When most people talk about bankruptcy, they are referring to a dismissal bankruptcy or liquidation. The official legal name for this type of proceeding is Chapter 7 bankruptcy, which gets its name from the particular section of the bankruptcy code. Chapter 7 is designed to eliminate your debt since you do not have to worry about repayment.In exchange for discharging your financial obligations, you’ll have to perform what is called liquidation for your nonexempt assets. What does this mean? Well, it means that you’ll have to sell your nonexempt belongings in order to help pay your unpaid bills. The good news (if you can call it good news) is that most people who file for Chapter 7 bankruptcy do not have many nonexempt assets, so this does not really apply to them.

When we speak of nonexempt assets, we’re talking about personal belongings that are not protected by federal or state and bankruptcy laws. For example, if you live in a state with unlimited homestead exemption (such as exists in Florida, Texas, or other states), then you would not have to sell your primary place of residence in order to pay for unsecured debts like credit card bills.
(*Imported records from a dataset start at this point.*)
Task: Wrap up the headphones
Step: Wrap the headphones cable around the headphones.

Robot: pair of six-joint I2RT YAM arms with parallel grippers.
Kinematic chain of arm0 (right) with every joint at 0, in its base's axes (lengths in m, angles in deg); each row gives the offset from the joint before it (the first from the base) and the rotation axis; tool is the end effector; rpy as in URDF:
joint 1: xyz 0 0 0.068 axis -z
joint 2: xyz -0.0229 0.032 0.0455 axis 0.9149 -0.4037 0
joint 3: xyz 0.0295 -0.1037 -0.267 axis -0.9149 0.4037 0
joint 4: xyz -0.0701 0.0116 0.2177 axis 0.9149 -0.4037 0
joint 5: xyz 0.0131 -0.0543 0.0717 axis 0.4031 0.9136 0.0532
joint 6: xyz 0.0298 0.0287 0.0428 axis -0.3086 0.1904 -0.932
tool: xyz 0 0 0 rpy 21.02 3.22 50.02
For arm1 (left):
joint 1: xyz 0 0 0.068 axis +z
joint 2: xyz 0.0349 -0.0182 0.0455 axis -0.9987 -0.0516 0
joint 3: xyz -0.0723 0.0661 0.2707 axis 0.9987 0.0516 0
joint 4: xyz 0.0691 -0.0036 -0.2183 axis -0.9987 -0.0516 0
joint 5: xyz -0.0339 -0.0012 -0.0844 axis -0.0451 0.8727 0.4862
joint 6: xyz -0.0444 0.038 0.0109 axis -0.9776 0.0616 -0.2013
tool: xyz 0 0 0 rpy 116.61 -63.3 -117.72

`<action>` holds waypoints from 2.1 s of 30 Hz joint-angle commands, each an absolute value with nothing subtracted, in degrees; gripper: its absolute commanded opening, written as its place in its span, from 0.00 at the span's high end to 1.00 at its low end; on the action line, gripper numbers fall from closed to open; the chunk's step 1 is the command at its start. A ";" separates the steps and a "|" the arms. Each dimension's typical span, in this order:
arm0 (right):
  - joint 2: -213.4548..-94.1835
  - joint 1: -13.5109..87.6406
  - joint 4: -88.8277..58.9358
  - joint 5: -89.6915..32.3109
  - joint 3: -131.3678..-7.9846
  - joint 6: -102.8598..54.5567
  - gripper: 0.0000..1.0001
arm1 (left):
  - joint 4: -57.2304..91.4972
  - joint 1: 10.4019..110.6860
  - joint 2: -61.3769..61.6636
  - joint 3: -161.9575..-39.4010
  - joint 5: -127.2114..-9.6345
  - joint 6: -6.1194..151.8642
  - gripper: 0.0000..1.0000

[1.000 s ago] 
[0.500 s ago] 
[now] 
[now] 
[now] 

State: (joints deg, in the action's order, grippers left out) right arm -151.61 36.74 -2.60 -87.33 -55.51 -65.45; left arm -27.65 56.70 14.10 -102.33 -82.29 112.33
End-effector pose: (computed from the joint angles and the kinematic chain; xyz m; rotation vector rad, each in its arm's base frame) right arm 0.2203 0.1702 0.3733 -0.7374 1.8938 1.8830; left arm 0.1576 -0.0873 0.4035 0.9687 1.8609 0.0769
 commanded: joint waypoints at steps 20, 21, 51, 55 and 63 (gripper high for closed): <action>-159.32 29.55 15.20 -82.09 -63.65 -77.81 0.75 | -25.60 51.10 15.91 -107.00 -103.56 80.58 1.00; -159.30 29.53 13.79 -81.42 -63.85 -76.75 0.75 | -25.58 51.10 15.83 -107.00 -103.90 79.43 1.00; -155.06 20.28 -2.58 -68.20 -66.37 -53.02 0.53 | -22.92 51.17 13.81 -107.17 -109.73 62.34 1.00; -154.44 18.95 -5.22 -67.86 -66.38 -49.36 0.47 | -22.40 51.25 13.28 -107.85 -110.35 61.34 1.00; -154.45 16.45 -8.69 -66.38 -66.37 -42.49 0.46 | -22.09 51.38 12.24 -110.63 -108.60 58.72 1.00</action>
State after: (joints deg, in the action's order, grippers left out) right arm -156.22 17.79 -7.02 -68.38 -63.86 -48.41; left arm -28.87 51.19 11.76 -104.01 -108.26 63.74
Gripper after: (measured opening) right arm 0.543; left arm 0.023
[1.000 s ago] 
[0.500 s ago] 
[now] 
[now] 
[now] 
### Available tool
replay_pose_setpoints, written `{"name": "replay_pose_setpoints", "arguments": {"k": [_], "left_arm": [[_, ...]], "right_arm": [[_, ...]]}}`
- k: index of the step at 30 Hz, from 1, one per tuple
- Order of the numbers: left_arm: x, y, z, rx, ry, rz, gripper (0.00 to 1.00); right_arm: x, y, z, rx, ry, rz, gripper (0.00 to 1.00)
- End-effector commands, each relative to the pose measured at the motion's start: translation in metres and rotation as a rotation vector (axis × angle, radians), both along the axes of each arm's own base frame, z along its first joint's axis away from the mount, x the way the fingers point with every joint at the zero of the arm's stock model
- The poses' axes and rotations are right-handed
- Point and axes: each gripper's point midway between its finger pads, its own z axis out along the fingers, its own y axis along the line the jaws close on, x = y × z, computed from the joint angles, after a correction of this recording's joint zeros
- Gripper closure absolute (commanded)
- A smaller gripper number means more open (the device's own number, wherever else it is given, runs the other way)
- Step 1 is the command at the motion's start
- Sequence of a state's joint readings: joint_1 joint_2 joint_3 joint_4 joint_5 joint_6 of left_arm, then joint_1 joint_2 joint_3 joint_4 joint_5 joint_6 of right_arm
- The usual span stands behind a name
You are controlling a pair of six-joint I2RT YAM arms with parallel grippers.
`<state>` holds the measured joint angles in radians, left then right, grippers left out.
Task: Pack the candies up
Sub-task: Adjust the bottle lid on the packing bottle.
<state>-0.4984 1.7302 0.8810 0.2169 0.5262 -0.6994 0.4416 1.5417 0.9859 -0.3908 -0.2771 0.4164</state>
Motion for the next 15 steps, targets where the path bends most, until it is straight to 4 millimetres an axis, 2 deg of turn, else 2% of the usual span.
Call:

It doesn’t matter how valuable your home is, it would still be protected under the statutes.

Most states have a certain level of protection for your home and car, even if your protection is not unlimited. Like we said before, most people don’t have a lot of nonexempt assets that they would have to sell, but if you do have some valuable personal property you may have to liquidate it in order to pay those bills.

What if you don’t qualify for Chapter 7 liquidation? With the recent changes in the bankruptcy code, you’ll have to go through some extra steps in order to prove that you need Chapter 7 bankruptcy. If you do not qualify, then you may need to choose a repayment plan known as Chapter 13 bankruptcy. This allows you to pay off creditors over the next several years.